Bisagras frustradas

ES difícil desentrañar almas como la de IU, donde las corrientes ideológicas se superponen caótica y obstinadamente, anulándose y condenando el (viejo) experimento al fracaso que ya anticipa su actual raquitismo parlamentario. Al problema anterior se añade otro igual de letal: nadie en la casa es capaz de transmitir ilusión. No hay un futurible líder atractivo, no hay salida al bipartidismo aliñado con nacionalismos, no hay opciones para quienes aún se nutren mayoritariamente del engendro comunista, oportunamente salvado por la progresía de la terrible y muy justa comparación con barbaridades histórico-políticas bastante más mediáticas.

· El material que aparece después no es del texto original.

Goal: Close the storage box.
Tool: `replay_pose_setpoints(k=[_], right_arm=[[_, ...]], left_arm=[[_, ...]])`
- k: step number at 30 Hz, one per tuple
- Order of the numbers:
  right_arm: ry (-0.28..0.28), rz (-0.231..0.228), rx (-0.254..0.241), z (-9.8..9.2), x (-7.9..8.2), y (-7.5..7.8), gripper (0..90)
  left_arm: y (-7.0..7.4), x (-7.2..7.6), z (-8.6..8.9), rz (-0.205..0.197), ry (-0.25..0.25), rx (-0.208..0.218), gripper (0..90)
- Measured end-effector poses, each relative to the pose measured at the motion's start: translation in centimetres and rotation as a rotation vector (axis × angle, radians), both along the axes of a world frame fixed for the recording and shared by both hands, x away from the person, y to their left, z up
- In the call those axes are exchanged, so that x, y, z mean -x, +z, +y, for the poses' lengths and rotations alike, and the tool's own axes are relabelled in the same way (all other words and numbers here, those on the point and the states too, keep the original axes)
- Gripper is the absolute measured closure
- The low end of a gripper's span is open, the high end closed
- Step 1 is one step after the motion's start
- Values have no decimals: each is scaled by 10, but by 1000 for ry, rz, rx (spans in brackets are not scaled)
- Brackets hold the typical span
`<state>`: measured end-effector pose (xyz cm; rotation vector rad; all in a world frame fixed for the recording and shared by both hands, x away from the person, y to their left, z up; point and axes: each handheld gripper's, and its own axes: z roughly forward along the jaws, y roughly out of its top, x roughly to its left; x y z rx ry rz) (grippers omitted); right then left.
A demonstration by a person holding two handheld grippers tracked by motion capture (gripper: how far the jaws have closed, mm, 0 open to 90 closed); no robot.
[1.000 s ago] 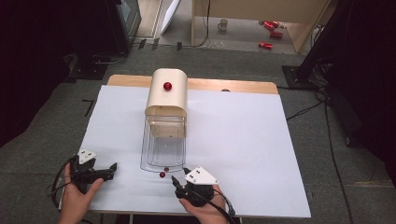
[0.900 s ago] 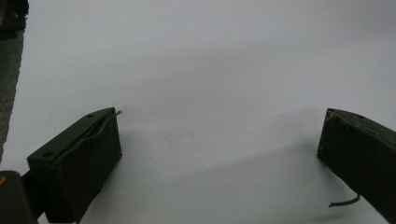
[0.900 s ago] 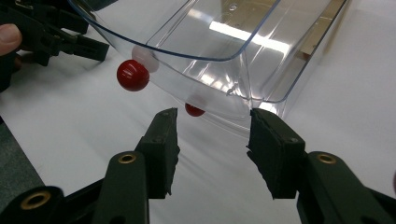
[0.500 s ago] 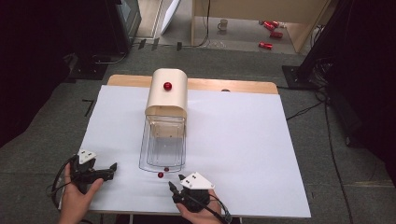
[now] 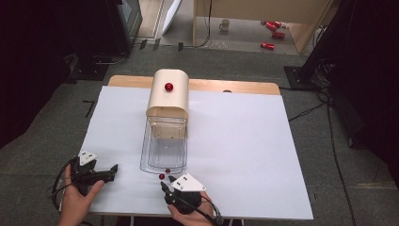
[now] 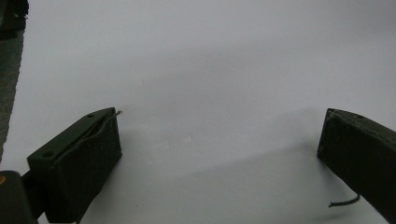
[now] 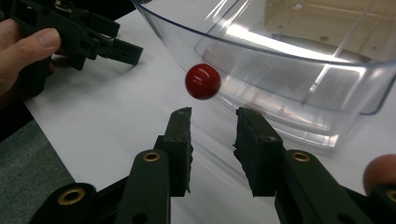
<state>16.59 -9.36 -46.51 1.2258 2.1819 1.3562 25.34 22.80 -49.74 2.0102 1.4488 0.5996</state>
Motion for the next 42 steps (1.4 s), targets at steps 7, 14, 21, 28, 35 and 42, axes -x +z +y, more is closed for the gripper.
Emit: replay_pose_setpoints(k=[7, 14, 21, 28, 35, 42], right_arm=[[-14, 5, 4, 7, -3, 2, 697], [-17, 7, -1, 7, -3, 6, 760], [-20, -11, -5, 4, -3, 15, 763], [-15, -14, -17, 3, -6, 30, 766], [-28, -31, -16, 0, -12, 40, 767], [-39, -39, -16, -4, -23, 48, 768]], left_arm=[[0, 0, 0, 0, 0, 0, 0], [0, 0, 0, -1, 0, 0, 0], [0, 0, 0, -1, 0, 0, 0], [0, 0, 0, -1, 0, 0, 0], [0, 0, 0, -1, 1, 0, 0], [0, 0, 0, -2, 2, 1, 0]])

¿Qué aportará Cayo Lara (PCE) a unas siglas que su partido ha procurado torpedear cuando Llamazares malmandaba? ¿Bastan los homenajes en miniatura a La Pasionaria? No. Los votantes exigirán el retrato exacto de sus políticas y precisamente por eso no le querrán ni en pintura. A los comunistas les ocurre como a los nacionalistas: lo suyo es un problema de identidad donde todo el que no es afín resulta evidentemente enemigo, y en el saco cabrían desde el PP y la Iglesia (esos fachas) hasta la Casa Real (última parada antes de la estación republicana). Lástima que a Madrazo se le perdiera el macuto ideológico años atrás: el PNV también es de derechas y además no se lleva nada mal con los curas oriundos.

¿Qué aportará Sabanés sino más abstracción llamazarista? Gaspar intentó diferenciarse de Julio (Anguita) con formas más suaves -nada de flirtear con el PP- y una ortodoxia light capaz de cazar votos socialistas. La jugada le salió rana porque sucedió justo lo contrario. Tan blanditos los vieron que ni se tomaron la molestia de barajarlos como opción.

¿Qué aportará Nuet aparte de su musical Josep Joan? Quizás muchos, muchísimos ismos, tantos como admita el diccionario y seguro que alguno más. Pacifismo, ecologismo, feminismo, buenrollismo... La fórmula catalana, la vía ICV aplicada al Estado, con la mala pata de que en este país nadie se cree casi nada, y menos aún eso del piensa en verde y deja vivir.

IU quería ser eterna bisagra, pero CiU y PNV le birlaron ese rol. Entiéndanlo, camaradas, una bisagra abre indistintamente puertas socialistas y populares, pero estos chicos sólo giran a la izquierda. Al final, como todo se reduce al dilema Zapatero-Rajoy, la gente prefiere olvidarse de los intermediarios y optimizar el voto. Así es más sencillo (y directo) mentarle los antepasados al decepcionante dirigente elegido.